Inside niven Part. I
This is the first of a series of articles that describe the inner workings of niven. In the first article, I’m gonna tell you something about niven’s RTTI system, object handling and other core stuff.
RTTI
Niven has a custom tailored RTTI system, which I covered partially in a previous post. But let’s take a closer look at it. All classes which want to use the RTTI system have to be derived from iObject
- a abstract base class. Depending on what type of class you have, you need to add something like DEFINE_CLASS(myClassName,myParent)
to your header file and IMPLEMENT_CLASS(myClassName, Class::Interface, myPackage)
to your source file. This adds a static member to your class of type Class
which is a class that holds information about your class. Now, you can easily query the type of a class by callings its type ()
function which returns the run-time type, even if called through a base class interface. If you need the type of a class (not of an instance, but for the class itself, for example, when you want to check whether an instance is of a certain type) you use the staticType ()
function which returns the static type of the class.
Object handling
For this one, I have to tell you a bit about how the engine worked, and why I changed it. Previously, it had a global SingletonManager
which kept track of all Singletons (classes like PluginManager, ResourceManager etc.). For example, it was used in the OpenGLDrv implementation. It was loaded using the PluginManager, which called the Plugin->init ()
function. This function would then create an instance of OpenGLRenderer
and register it at the SingletonManager by using SingletonManager::register ("Renderer", new OpenGLRenderer);
. This looks allright, but the problems cropped up step by step. First of all, the SingletonManager was actually abused as it was used to keep track of 10 Singletons that needed to be loaded always anyway, i.e. it was just a global variable that kept pointer to other global variables (and you couldn’t even bet on the SingletonManager, the getSingletonManager
call could fail …). And second, you couldn’t control what happened when you loaded a plugin - and as users are also supposed to provide plugins, this was clearly the wrong way (users could do stuff they were not supposed to do, and there was no easy way to protect the core classes).
So, I decided to abandon the SingletonManager completely and put the core classes into a global Engine
class. This worked of course fine for the classes like PluginManager, but when I came to the renderer there was a problem. Previously, the renderer registered itself at the engine by calling a function from the engine - this way of self-registering was not available any longer due to the reasons above. The engine would have to ask the plugin to create a class instance or an interface instance, and then the engine would register this instance. I tried several approaches to accomplish that, including my own COM-like system (which would add a function extern "C" API_EXPORT bool CreateInterface(const GUID& guid, iObject** object);
to each Plugin, and you would load objects with those awful GUIDs), a string based factory (extern "C" API_EXPORT bool CreateInstance (const std::string& name, const VersionInfo& minimalVersion, iObject** object)

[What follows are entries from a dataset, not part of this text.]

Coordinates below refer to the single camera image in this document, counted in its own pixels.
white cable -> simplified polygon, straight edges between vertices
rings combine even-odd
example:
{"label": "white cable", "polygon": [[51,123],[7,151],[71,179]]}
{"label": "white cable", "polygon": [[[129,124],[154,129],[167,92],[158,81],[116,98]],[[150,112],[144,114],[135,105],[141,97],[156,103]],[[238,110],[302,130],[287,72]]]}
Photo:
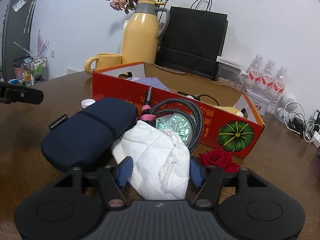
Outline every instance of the white cable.
{"label": "white cable", "polygon": [[[305,118],[306,118],[306,115],[305,115],[305,113],[304,113],[304,110],[303,110],[303,108],[302,108],[302,105],[300,105],[300,103],[298,103],[298,102],[289,102],[289,103],[287,103],[287,104],[285,105],[284,109],[283,109],[283,110],[284,110],[284,113],[285,113],[285,109],[286,109],[287,105],[293,104],[293,103],[296,103],[296,104],[298,104],[298,105],[301,107],[301,109],[302,109],[302,111],[303,111],[303,118],[305,119]],[[293,130],[293,129],[290,129],[290,128],[288,127],[287,123],[285,122],[285,114],[284,114],[284,113],[283,113],[283,120],[284,120],[285,126],[286,126],[290,131],[295,132],[295,133],[297,133],[297,134],[300,134],[299,132],[297,132],[297,131],[295,131],[295,130]]]}
{"label": "white cable", "polygon": [[320,129],[320,125],[317,123],[315,124],[313,122],[313,120],[308,120],[308,121],[310,121],[310,122],[308,122],[307,127],[305,129],[305,132],[303,133],[303,138],[306,142],[313,142],[316,139],[316,136],[313,139],[312,139],[312,137],[310,138],[308,131],[311,131],[314,134],[314,132],[313,132],[314,127],[317,125],[317,126],[319,126],[319,129]]}
{"label": "white cable", "polygon": [[[298,102],[289,102],[289,103],[287,103],[287,104],[285,105],[285,107],[284,107],[284,113],[285,113],[286,107],[287,107],[289,104],[294,104],[294,103],[298,104],[298,105],[301,107],[301,109],[302,109],[302,111],[303,111],[303,118],[305,119],[306,114],[304,113],[304,110],[303,110],[303,108],[302,108],[302,105],[301,105],[300,103],[298,103]],[[284,119],[284,124],[285,124],[285,126],[286,126],[290,131],[295,132],[295,133],[297,133],[297,134],[300,134],[299,132],[297,132],[297,131],[295,131],[295,130],[293,130],[293,129],[290,129],[290,128],[288,127],[288,125],[287,125],[287,123],[286,123],[286,121],[285,121],[285,114],[283,115],[283,119]],[[305,124],[306,124],[307,122],[308,122],[308,124],[307,124],[307,126],[305,127],[305,129],[303,130],[303,138],[304,138],[304,140],[305,140],[306,142],[310,143],[310,142],[313,142],[313,141],[316,139],[316,137],[314,137],[313,139],[311,139],[308,132],[311,131],[312,133],[314,133],[314,132],[313,132],[313,129],[314,129],[314,127],[315,127],[316,125],[319,126],[319,131],[320,131],[320,125],[317,124],[317,123],[315,124],[315,123],[313,122],[313,120],[306,120],[306,121],[305,121]]]}

red label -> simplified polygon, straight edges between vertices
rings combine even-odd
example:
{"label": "red label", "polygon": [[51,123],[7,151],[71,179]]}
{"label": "red label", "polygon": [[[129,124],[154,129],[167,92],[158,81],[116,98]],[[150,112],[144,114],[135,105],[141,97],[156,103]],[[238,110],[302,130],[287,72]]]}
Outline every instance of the red label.
{"label": "red label", "polygon": [[274,78],[268,74],[263,74],[261,76],[261,83],[266,85],[267,87],[272,87],[272,84],[274,82]]}
{"label": "red label", "polygon": [[259,82],[261,78],[261,73],[255,69],[250,69],[248,78],[254,80],[255,82]]}
{"label": "red label", "polygon": [[278,91],[280,94],[283,92],[284,87],[285,87],[285,85],[282,84],[282,83],[279,82],[279,81],[274,81],[274,83],[273,83],[273,89],[274,89],[275,91]]}

yellow thermos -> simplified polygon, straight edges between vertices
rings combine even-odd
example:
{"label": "yellow thermos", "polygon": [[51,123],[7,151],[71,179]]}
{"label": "yellow thermos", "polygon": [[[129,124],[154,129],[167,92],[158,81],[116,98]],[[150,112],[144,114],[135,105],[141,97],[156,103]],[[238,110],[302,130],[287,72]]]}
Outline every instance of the yellow thermos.
{"label": "yellow thermos", "polygon": [[[130,18],[122,40],[120,54],[122,64],[144,61],[155,63],[158,39],[168,27],[170,11],[167,8],[158,8],[163,2],[154,0],[139,0],[135,13]],[[157,12],[166,12],[164,27],[159,31]]]}

pink cable tie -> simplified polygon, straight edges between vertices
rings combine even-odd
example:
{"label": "pink cable tie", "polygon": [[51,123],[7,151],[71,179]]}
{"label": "pink cable tie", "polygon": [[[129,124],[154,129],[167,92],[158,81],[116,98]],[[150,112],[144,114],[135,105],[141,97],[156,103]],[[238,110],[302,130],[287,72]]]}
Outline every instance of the pink cable tie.
{"label": "pink cable tie", "polygon": [[[144,110],[150,110],[150,109],[151,109],[151,106],[145,105],[142,107],[141,112],[143,112]],[[144,114],[141,116],[142,121],[149,121],[149,122],[153,122],[156,118],[157,117],[154,114]]]}

round pad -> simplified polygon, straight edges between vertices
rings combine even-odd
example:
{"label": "round pad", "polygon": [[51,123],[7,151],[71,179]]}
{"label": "round pad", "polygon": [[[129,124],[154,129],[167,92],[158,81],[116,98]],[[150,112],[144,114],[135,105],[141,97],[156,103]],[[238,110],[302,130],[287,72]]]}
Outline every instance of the round pad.
{"label": "round pad", "polygon": [[218,216],[229,233],[248,240],[292,239],[305,222],[298,202],[281,191],[261,188],[227,198]]}
{"label": "round pad", "polygon": [[32,240],[79,239],[99,223],[101,205],[70,188],[52,188],[36,193],[17,208],[15,224]]}

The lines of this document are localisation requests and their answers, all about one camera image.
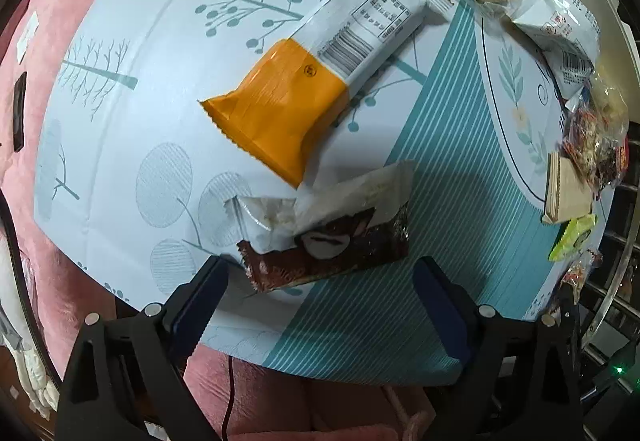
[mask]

) and a few more approaches like that. The problem all of these have in common: Your createFunction needs to know about all objects it can create, and it is time-consuming and error-prone to keep it in sync.
Here is the solution I came up with finally: When you add the IMPLEMENT_CLASS
to your source file, and you do it for a non-abstract class, it adds an exported function getClassMyClass
- this function returns a pointer to the RTTI class for this class. And now the real trick: For non-abstract classes, the RTTI Class
stores a function pointer to a function that returns iObject*
. DEFINE_CLASS
adds a new function to the class, static iObject* staticConstruct();
which returns a pointer to a new instance of the class. Example: You have a class MyClass
, and you call iObject* myClassInstance = MyClass::staticConstruct ();
. When you query the run-time type of myClassInstance
you’ll see it’s really an instance of MyClass
. Looks good so far? Well, there is something to keep in mind. Let’s assume you have a class with a private constructor, what happens if you call staticConstruct()
? It returns you a class instance, as it is a class member and may also access private members. Surely not what you wanted. The trick I used to overcome this is to use a special template functor class that takes care of the instancing - this template class is never a friend of your class, so you get compile-time errors when trying to add DEFINE_CLASS
to an abstract class. The error messages are useful, they tell you about not being able to create an instance of an abstract class, which should tell you to look at the documentation and use the DEFINE_CLASS_ABSTRACT
macro instead. So much for now, got some serious work to do. Next part will be hopefully about object serialization, package/plugin management, the event queue or static linkage of packages/plugins.